中午,傭人們來喊少爺們用餐,不過邱雲澤等人下了樓卻沒瞧見邱溪越。咳嗽兩聲,坐在椅子上的邱雲暮詢問傭人,邱溪越去哪了。
“我也不知道。”都不敢怎麽說話的傭人慌張地搖頭。
看了一眼什麽都不知道的傭人,邱雲深也就什麽也沒問。等三位少爺用完餐重新回到書房,下午三點,管家走進來和保鏢隊長說了幾句,便讓所有保鏢撤出書房。待保鏢們離開,管家通知邱雲澤等人:“從明天開始,三位少爺恢複正常上下學。”而後,離開了書房。
當房間裏隻剩下三位少爺的時候,邱雲暮遲疑了一會才小聲說會不會是邱雲溪找到了。
“這麽多天,你覺得找到的會是什麽?”說話的邱雲深露出的笑容十分詭異。
看著對方的樣子,邱雲暮不說話了。
瞧著膽小又害怕的邱雲暮,邱雲深把視線轉移到邱雲澤身上,問他:“你那天怎麽沒回來?”他十分可惜邱雲澤沒有回來這件事。
“我有問過你嗎?”翻了一頁書的邱雲澤淡淡反問。
用手摩挲下巴的邱雲深麵帶笑容地說:“我偶爾不回家是正常的,但你就奇怪了,怎麽會偏偏就是那天……”怎麽會偏偏就是那天,出事的那一天,一向守規矩沒有過改變的邱雲澤突然沒回家?
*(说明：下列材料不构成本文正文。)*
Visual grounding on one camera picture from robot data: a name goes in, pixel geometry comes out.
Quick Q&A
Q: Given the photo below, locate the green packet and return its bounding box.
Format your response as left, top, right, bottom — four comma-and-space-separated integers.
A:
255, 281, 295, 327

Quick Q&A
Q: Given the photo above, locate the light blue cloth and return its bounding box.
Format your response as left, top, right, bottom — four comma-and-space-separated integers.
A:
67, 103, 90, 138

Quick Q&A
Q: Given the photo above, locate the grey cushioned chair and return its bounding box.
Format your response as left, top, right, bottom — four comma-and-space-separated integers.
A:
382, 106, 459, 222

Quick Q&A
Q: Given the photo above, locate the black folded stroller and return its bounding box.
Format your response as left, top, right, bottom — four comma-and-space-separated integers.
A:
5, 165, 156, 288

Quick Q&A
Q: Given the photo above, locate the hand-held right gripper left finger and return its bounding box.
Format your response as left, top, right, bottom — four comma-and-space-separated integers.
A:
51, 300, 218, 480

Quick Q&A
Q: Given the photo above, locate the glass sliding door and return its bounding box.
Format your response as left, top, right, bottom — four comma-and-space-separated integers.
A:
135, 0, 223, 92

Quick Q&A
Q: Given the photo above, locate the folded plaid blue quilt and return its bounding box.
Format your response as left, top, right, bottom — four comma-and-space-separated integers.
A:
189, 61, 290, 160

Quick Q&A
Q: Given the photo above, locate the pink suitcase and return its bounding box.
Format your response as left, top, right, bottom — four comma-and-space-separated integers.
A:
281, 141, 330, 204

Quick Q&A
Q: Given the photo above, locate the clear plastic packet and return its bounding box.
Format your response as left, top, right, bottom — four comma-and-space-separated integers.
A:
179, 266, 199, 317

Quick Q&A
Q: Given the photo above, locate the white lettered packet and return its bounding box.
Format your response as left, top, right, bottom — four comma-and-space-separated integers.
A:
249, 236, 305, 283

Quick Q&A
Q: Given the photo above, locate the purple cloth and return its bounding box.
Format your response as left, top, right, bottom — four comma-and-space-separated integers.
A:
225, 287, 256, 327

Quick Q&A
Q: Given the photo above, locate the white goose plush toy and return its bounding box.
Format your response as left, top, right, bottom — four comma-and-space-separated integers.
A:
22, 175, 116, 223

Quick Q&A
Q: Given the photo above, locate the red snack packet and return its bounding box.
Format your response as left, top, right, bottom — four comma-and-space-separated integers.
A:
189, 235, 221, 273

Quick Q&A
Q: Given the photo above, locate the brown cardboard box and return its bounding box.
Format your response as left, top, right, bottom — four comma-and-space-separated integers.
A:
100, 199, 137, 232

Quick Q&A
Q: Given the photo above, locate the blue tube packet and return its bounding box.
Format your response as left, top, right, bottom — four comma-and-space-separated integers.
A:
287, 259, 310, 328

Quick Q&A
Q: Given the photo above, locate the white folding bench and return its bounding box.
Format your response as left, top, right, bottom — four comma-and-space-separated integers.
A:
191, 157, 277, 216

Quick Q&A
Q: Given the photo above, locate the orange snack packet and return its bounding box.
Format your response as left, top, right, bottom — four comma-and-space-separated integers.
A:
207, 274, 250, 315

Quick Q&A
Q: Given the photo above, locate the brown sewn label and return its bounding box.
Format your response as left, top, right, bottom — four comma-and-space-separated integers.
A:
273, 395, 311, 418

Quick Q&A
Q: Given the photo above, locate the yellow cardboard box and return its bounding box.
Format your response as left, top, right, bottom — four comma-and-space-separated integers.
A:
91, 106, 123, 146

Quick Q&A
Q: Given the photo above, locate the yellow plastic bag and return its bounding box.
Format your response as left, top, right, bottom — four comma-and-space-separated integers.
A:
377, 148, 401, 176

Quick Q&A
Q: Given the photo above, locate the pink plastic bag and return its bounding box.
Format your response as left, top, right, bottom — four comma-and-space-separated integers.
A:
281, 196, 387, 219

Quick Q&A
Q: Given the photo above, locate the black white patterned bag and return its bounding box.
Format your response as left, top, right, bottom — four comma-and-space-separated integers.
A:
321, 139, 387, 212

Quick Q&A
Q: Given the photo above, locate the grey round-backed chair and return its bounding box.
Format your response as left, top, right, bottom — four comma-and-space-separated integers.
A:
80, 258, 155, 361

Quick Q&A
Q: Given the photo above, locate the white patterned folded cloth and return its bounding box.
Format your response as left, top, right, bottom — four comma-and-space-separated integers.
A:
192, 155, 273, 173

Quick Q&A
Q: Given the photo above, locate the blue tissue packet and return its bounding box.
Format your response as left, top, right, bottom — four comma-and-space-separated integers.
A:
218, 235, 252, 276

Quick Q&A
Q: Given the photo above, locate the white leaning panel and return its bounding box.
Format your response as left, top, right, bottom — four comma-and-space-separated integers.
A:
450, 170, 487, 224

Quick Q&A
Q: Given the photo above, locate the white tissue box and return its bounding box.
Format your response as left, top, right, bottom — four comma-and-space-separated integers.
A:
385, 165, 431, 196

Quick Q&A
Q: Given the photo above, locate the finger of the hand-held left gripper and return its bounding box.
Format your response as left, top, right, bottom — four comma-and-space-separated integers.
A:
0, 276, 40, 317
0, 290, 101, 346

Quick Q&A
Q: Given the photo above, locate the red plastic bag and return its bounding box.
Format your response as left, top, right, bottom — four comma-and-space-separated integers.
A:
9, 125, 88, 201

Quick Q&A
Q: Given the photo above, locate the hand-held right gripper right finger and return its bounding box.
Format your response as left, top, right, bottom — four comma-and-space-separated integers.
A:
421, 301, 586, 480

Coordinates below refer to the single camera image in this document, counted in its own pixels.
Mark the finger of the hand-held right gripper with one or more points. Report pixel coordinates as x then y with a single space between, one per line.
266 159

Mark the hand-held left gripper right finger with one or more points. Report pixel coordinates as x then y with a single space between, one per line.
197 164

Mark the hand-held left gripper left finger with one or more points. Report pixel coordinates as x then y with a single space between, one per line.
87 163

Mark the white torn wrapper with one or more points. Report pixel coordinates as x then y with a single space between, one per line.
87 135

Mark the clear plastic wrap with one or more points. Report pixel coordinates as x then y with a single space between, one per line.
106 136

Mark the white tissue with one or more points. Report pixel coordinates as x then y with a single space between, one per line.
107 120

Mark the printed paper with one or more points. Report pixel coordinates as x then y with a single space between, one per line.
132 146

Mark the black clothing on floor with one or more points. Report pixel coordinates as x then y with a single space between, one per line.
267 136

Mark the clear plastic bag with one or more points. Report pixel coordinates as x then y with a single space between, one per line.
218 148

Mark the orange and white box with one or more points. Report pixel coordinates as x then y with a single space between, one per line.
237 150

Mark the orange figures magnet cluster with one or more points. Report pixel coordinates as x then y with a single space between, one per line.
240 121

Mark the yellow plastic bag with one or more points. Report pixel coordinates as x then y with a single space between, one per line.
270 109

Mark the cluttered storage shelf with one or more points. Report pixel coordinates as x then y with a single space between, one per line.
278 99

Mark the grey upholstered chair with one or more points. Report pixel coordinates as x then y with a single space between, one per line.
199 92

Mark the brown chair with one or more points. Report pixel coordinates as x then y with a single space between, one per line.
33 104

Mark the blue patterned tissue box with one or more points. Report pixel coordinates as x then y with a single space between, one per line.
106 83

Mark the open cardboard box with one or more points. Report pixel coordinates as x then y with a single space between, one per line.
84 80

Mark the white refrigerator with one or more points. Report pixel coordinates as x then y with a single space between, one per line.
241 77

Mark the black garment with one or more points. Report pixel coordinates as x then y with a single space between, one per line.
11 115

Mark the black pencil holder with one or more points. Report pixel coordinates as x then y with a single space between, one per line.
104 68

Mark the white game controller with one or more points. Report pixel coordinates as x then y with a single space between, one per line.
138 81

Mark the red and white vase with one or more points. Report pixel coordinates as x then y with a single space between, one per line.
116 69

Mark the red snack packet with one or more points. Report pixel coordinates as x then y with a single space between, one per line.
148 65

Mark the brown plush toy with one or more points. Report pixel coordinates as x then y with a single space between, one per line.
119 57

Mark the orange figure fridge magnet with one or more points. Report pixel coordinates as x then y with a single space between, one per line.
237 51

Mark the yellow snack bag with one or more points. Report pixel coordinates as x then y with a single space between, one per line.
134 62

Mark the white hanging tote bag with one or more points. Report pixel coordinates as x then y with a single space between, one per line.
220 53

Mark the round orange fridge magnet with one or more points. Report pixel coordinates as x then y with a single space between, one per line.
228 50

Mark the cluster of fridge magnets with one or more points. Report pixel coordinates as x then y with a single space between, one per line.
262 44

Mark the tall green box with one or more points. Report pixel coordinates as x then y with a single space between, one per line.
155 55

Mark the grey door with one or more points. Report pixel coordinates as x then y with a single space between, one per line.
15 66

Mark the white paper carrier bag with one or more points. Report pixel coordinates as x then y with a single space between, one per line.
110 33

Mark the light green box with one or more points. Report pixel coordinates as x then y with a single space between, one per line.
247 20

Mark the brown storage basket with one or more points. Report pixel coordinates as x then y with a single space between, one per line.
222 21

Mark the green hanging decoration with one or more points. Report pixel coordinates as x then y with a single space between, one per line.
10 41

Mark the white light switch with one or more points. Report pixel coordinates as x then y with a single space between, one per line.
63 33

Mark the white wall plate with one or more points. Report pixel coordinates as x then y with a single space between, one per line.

頭也不抬的邱雲澤不客氣地發問:“你有詢問我的資格?”
“我就是好奇,我聽說你那天晚上在外麵酒店開房了,房間裏還不止你一個人……”說道這件事,起身走到對方身邊的邱雲深把手放在邱雲澤的書上:“我很好奇,是哪位同學值得你一夜不歸?”
瞧著書上的那隻手,過了一會,邱雲澤才抬頭看向邱雲深:“我倒是聽說,那天晚上你和二姑姑見麵了?”
此話一出,坐在一旁一直偷聽的邱雲暮馬上問道:“誒?雲深你不是說你和同學去郊區馬場玩剛好下雨就不回了嗎?”
“閉上你的嘴巴!”邱雲深狠狠瞪了邱雲暮一眼,又重新看向邱雲澤:“你哪來的消息?”
對邱雲深略顯凶狠的模樣視若無睹的邱雲澤麵無表情地問:“和你有關係嗎?”
“嗬,我還聽說,邱雲溪失蹤之前最後的電話是打給你的。”瞧著邱雲澤的態度,眯了眯眼的邱雲深冷笑一聲:“而且那一晚,他再三催促傭人讓你回家,是什麽事情需要這麽急?你們不會在聯合謀密什麽吧?”
“謀密?說到謀密……”邱雲澤拿起一旁的杯子喝了一口水才慢慢放下:“一個和其他分支暗自聯係試圖圖謀不軌的養孫,他會要嗎?”
這話直接嗆得邱雲深無話可說,於是他惡狠狠地看著邱雲澤:“邱雲澤,你有種。”,隨後摔門而去。
目送邱雲深離開的邱雲暮一直等到書房恢複平靜方才小心翼翼地開口:“雲澤。”
“嗯?”邱雲澤看著眼前的書,厭惡地掃了一眼被邱雲深壓過的地方,覺得那裏太髒了。
“你這樣好嗎?”邱雲暮猶豫了一會方才斷斷續續地說道:“這種時候,我們應該,團結起來……”
“邱雲暮。”有點聽不下去的邱雲澤直接打斷邱雲暮的話。
聞言,邱雲暮疑惑地看向邱雲澤:“嗯?”
“沒有人了。”起身的邱雲澤把書直接扔進垃圾桶,然後看向邱雲暮:“還是說,這副假心假意的模樣表演起來就這麽有意思?”
“你說什麽,我不明白。”邱雲暮滿臉不解,他十分無辜地說:“雲澤,你今天是不是心情不好,其實……”
“把這副模樣留著葬禮上秀吧。”扔下這句話,邱雲澤便轉身離開了書房。
注視著離開的邱雲澤,被留下的邱雲暮在其他人看不到的地方狠狠咬住嘴唇。
總有一天,總有一天……,邱雲暮在心裏暗暗發誓,現在所有人欠他的,都會被他討回來!
……
當天晚上,再度出現在餐桌上的邱溪越告知所有人,邱雲溪不幸逝世的消息,然後,整個古堡別墅很快就被黑白色籠罩了起來。
葬禮當天,邱雲澤穿好衣服來到前廳。看著來來往往的賓客,瞧著他們臉上虛假的悲傷以及有些人故作姿態的難過,最後,邱雲澤看向遺像上邱雲溪那張笑容滿滿的臉,低垂下眼睛。
“你看,就算是假心假意也有人為你哭了。雖然虛假,但也聊勝於無。”邱雲澤一邊聽著不遠處傳來有人安慰邱雲暮的聲音,一邊在心裏說道:“如果是那個人,大概連眼淚都沒有。”